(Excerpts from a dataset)
______

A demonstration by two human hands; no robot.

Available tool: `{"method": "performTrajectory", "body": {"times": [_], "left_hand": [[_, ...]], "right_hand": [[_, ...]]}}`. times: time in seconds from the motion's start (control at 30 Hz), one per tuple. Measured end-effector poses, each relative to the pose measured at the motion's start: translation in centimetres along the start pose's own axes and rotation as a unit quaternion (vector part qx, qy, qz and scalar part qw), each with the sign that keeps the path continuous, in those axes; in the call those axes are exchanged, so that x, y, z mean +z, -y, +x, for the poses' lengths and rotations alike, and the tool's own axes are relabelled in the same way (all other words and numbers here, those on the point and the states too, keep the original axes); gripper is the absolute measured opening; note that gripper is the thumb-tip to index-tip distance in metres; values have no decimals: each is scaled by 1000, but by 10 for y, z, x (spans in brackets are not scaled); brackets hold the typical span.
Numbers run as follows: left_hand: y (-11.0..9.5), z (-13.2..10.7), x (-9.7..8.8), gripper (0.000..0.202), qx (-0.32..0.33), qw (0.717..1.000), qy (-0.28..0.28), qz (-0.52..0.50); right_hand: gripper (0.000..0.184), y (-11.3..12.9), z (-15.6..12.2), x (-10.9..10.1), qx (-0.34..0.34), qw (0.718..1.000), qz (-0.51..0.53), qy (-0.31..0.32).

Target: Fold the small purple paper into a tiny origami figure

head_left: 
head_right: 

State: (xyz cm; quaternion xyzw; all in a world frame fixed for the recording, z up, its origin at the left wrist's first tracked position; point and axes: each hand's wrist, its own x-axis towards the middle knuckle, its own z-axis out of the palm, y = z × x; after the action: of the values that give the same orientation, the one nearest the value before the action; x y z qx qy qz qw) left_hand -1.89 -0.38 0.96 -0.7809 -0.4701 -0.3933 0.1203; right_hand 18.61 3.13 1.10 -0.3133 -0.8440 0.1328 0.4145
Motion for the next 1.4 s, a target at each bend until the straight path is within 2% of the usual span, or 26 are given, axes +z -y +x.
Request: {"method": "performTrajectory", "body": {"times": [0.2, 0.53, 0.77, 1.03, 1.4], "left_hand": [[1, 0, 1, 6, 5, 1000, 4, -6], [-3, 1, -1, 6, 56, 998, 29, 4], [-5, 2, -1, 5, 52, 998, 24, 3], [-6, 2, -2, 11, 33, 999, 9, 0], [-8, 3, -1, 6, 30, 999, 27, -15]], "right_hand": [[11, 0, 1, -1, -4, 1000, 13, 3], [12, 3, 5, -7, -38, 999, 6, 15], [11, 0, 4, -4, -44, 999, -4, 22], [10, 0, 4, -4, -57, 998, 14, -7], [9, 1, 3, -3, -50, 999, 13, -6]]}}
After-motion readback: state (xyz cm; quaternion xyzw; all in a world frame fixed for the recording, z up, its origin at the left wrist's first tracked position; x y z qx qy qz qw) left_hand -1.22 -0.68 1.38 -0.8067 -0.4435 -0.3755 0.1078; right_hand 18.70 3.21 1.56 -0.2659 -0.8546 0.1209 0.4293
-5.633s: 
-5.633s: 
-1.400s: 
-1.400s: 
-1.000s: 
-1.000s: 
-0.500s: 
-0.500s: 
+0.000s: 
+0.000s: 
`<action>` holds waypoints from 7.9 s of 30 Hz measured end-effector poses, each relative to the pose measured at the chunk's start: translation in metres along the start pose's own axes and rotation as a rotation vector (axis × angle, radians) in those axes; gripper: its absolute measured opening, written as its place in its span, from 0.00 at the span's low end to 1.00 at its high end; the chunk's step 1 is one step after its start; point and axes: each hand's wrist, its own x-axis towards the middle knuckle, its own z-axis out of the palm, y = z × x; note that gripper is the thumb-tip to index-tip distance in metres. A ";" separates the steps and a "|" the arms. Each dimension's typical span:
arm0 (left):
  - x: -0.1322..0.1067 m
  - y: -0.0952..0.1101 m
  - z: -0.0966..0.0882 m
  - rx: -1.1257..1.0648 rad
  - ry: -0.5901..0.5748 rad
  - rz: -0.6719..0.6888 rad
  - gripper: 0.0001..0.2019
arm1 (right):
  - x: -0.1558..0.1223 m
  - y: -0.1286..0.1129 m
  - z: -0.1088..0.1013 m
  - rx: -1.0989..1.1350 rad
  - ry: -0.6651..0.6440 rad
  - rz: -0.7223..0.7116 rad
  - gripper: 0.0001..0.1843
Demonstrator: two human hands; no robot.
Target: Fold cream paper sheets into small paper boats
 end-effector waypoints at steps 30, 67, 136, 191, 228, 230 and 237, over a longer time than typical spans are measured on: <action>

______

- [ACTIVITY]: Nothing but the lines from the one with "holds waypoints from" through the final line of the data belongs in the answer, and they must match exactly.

- [WRITTEN SOLUTION]:
`<action>` holds waypoints from 7.9 s of 30 Hz measured end-effector poses, each relative to the pose measured at the chunk's start: translation in metres along the start pose's own axes and rotation as a rotation vector (axis × angle, radians) in those axes; gripper: its absolute measured opening, written as its place in its span, from 0.00 at the span's low end to 1.00 at its high end; the chunk's step 1 is one step after its start; point and axes: each hand's wrist, its own x-axis towards the middle knuckle, its own z-axis out of the palm, y = z × x; note that gripper is the thumb-tip to index-tip distance in metres. A ";" separates the steps and a "|" the arms. Each dimension's typical span:
arm0 (left):
  - x: -0.1322..0.1067 m
  - y: -0.0952..0.1101 m
  - z: -0.0966..0.0882 m
  - rx: -1.1257..1.0648 rad
  - ry: -0.5901..0.5748 rad
  - rz: -0.6719..0.6888 rad
  - gripper: 0.0001..0.2019
arm1 (right):
  - x: -0.1558..0.1223 m
  - y: -0.1286..0.1129 m
  - z: -0.1088..0.1013 m
  - rx: -1.0989..1.1350 rad
  - ry: -0.6651..0.6440 rad
  - rz: -0.7223..0.7116 rad
  - gripper: 0.0001..0.1843
Demonstrator: two human hands; no robot.
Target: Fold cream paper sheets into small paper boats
 end-effector waypoints at steps 30, 67, 136, 191, 228, 230 and 237, over a longer time than typical spans are measured on: <action>

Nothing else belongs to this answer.